Celebrate Banned Books Week, October 5-11, and join us in honoring the freedom to read. This national event highlights stories that have been challenged or banned in schools and libraries. Explore our featured collection of banned and challenged books and discover powerful reads that inspire conversation, curiosity, and open-mindedness.
Preschool

In The Night Kitchen
by Maurice Sendak
The book depicts a young boy’s dream journey through a surreal baker’s kitchen where he assists in the creation of a cake to be ready by the morning.
Sulwe
by Lupita Nyong’o
When five-year-old Sulwe’s classmates make fun of her dark skin, she tries lightening herself to no avail, but her encounter with a shooting star helps her understand there is beauty in every shade.

Middle Grade

Fire Star
by Chris D’Lacey
David Rain is faced with the most perilous task yet when Gwilanna returns, this time determined to resurrect the dragon Gawain on the ice cap of the Tooth of Ragnar, unless David and her friends can stop her.
Frankie & Bug
by Gayle Forman
In the summer of 1987 in Venice, California, ten-year-old Bug and her new friend Frankie learn important lessons about life, family, being your true self, and how to navigate in a world that is not always just or fair.

Young Adult

The Perks of Being a Wallflower
by Stephen Chbosky
Most people think 15-year-old Charlie is a freak.
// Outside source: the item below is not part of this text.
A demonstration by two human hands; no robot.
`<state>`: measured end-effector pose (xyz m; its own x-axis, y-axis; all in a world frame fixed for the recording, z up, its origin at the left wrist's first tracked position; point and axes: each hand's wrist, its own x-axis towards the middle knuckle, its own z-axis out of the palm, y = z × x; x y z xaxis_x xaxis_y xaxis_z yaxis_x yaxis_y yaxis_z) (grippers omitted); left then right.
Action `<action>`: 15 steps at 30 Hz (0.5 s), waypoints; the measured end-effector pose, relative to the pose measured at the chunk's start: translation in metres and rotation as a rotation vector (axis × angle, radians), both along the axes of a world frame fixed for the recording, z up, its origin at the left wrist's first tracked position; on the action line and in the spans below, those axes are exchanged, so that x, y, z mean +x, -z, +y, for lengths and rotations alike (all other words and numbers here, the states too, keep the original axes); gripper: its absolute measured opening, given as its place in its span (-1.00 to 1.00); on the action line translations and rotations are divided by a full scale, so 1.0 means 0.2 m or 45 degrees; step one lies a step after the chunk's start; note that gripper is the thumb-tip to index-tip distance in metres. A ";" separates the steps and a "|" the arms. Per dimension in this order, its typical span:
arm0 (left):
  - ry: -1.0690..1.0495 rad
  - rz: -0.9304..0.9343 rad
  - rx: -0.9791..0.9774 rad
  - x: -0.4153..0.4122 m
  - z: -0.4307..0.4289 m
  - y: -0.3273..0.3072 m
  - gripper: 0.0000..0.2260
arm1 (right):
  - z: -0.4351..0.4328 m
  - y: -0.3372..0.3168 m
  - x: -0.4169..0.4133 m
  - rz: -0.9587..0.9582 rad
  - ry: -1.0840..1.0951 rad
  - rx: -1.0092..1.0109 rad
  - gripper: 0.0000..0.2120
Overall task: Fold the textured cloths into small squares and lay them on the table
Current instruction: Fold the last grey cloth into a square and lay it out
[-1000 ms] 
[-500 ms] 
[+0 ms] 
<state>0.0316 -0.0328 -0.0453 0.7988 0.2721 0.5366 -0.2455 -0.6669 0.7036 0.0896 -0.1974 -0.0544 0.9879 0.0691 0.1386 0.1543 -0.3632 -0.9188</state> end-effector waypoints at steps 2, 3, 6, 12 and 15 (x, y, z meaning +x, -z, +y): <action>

The only friend he had killed himself, forcing him to face high school alone. But then seniors Patrick and his beautiful stepsister Sam take Charlie under their wings and introduce him to their eclectic, open-minded, hard-partying friends. It is from these older kids that Charlie learns to live and love, until a repressed secret from his past threatens to destroy his newfound happiness.
Hoops
by Walter Dean Meyers
A teenage basketball player from Harlem is befriended by a former professional player who, after being forced to quit because of a point shaving scandal, hopes to prevent other young athletes from repeating his mistake.

Adult

To Kill a Mockingbird
by Harper Lee
This classic novel explores themes of justice, empathy, and racial inequality through the eyes of a young girl in the American South.
Lawn Boy: A Novel
by Jonathan Evison
Mike Muñoz is a young Mexican American not too many years out of high school–and just fired from his latest gig as a lawn boy on a landscaping crew. Though he tries time and again to get his foot on the first rung of that ladder to success, he can’t seem to get a break. But then things start to change for Mike, and after a raucous, jarring, and challenging trip, he finds he can finally see the future and his place in it.